主人公のポーラは、フランスの片田舎に住む女子高生。家は酪農を営んでいる。
日本だとどの辺にあたるかな。パリに出るには決心がいるくらいの距離感だが、都会的文化から隔絶されているわけではない。群馬県のなんとか牧場ぐらいの感覚だろうか。
ポーラが普通のJKとちがう部分があるとするなら、両親と弟が聴覚障害者である点だ。
ひとり耳の聞こえるポーラは、家族と社会の橋渡し役を担っている。
たとえば、家でつくったバターやチーズを納品するときには、相手業者さんとの交渉を彼女が担当するという具合に。
冒頭、家族の朝食シーンが描かれる。
ごく普通の家族の食卓なのだが、フライパンをコンロに乗せる音や、食器をテーブルに置く音がやたら大きい。ふつう皿をガチャっと置かれると、「怒ってるの?」となるところだが、家族にはそんな雰囲気がない。これって、ひょっとして音が気にならない人なの? と思わせるのだ。
先日見た「レインツリーの国」は、あからさまに「耳が不自由だとこんなことがありますよ」的シーンが多かったが、こういうちょっとした描写で説明なく進んでいくのが、実にセンスがいい。
それは障害そのものの捉え方の違いと同じではないか。
両親は、陰部に何か腫れ物ができて医者にいき、娘に通訳させるのだが、夫婦の性生活のようすをあけすけに語ってしまったりするし、耳が聞こえないこと以外は、普通に明るくわがままな大人だ。
ポーラの弟にいたっては、障害を利用して女の子を口説き落としたりしてるし。
障害ゆえの苦悩、葛藤、それを乗り越えて涙させる … みたいな展開はないし、思いやりを持ちましょう的なお仕着せ感も、「障害がある人=心美しき人」というありがちな幻想もない。
「障害は不便だけど、不幸ではない」と言ったのは乙武さんだが、この人たちは「不便」とさえ感じてないのかもしれない。
両親の耳が聞こえないことは、ポーラにとっては自分の人生の大きな要素ではあるが、両親にとっては娘の人生に比べればたいした問題ではないのだ。
ポーラは学校で合唱の練習をするうち、音楽教師から歌の才能を見いだされる。
片田舎でうもれさせるにはもったいない、パリに出て専門の教育を受けるべきだと、その教師は勧める。
ポーラもそうしたかった。しかし自分がいなくなったら、家族の生活はどうなるのか。
それを思うと踏み出せない面と、しかし自分の中でもこのまま人生を終えたくないという思いがあった。

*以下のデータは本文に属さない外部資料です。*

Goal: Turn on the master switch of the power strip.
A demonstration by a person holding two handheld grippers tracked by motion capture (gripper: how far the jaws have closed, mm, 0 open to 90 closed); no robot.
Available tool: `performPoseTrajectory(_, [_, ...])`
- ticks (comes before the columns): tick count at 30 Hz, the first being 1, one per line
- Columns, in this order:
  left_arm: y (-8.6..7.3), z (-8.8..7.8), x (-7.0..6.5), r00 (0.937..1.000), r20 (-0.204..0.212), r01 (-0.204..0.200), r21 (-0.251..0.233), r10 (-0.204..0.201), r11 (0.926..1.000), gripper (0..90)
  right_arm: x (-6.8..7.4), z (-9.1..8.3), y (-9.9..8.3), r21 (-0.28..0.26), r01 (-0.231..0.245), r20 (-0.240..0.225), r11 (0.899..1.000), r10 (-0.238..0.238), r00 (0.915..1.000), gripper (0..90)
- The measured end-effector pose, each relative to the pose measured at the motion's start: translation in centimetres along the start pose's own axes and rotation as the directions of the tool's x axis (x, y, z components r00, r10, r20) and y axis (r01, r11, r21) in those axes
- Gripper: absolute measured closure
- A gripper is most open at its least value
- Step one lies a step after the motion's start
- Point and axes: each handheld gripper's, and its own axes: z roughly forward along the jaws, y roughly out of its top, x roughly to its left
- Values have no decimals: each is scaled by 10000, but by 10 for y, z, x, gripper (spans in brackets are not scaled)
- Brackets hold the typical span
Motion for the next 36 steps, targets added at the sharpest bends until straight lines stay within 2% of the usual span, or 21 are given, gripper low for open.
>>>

父も母も反対した。それは耳の役割がいなくことよりも、娘を都会に出すことへの心配だったのだ。
でも、親子はいつかは離れなければならない。
一般論としても、たとえば病気や老いで自分一人では生活できない状況になったとき、それを子どもになんとかしてもらおうと考えるのは、親としてまちがっている … 、ていうか親ならそうは考えないだろう。自分がどんなに弱っていてさえ、我が子が元気でいるかと心配するものだから。
聴覚障害を題材にしてはいるが、描かれているのは、どの家族にも必ず訪れる子どもの独立と、それを機に家族が成長していく姿だ。
とはいえ、パリに出ることを決心したポーラが、父親に歌を聴かせる(感じさせる)シーンや、家族をよんで聴かせる学校での発表は、涙を禁じ得なかった。
こういう作品を「佳い映画」と言うのだろうとしみじみ思う。
洋画はあまり見なかったけど、「あと1㎝の恋」「バードマン」「エール!」を今年のベスト3に認定したい。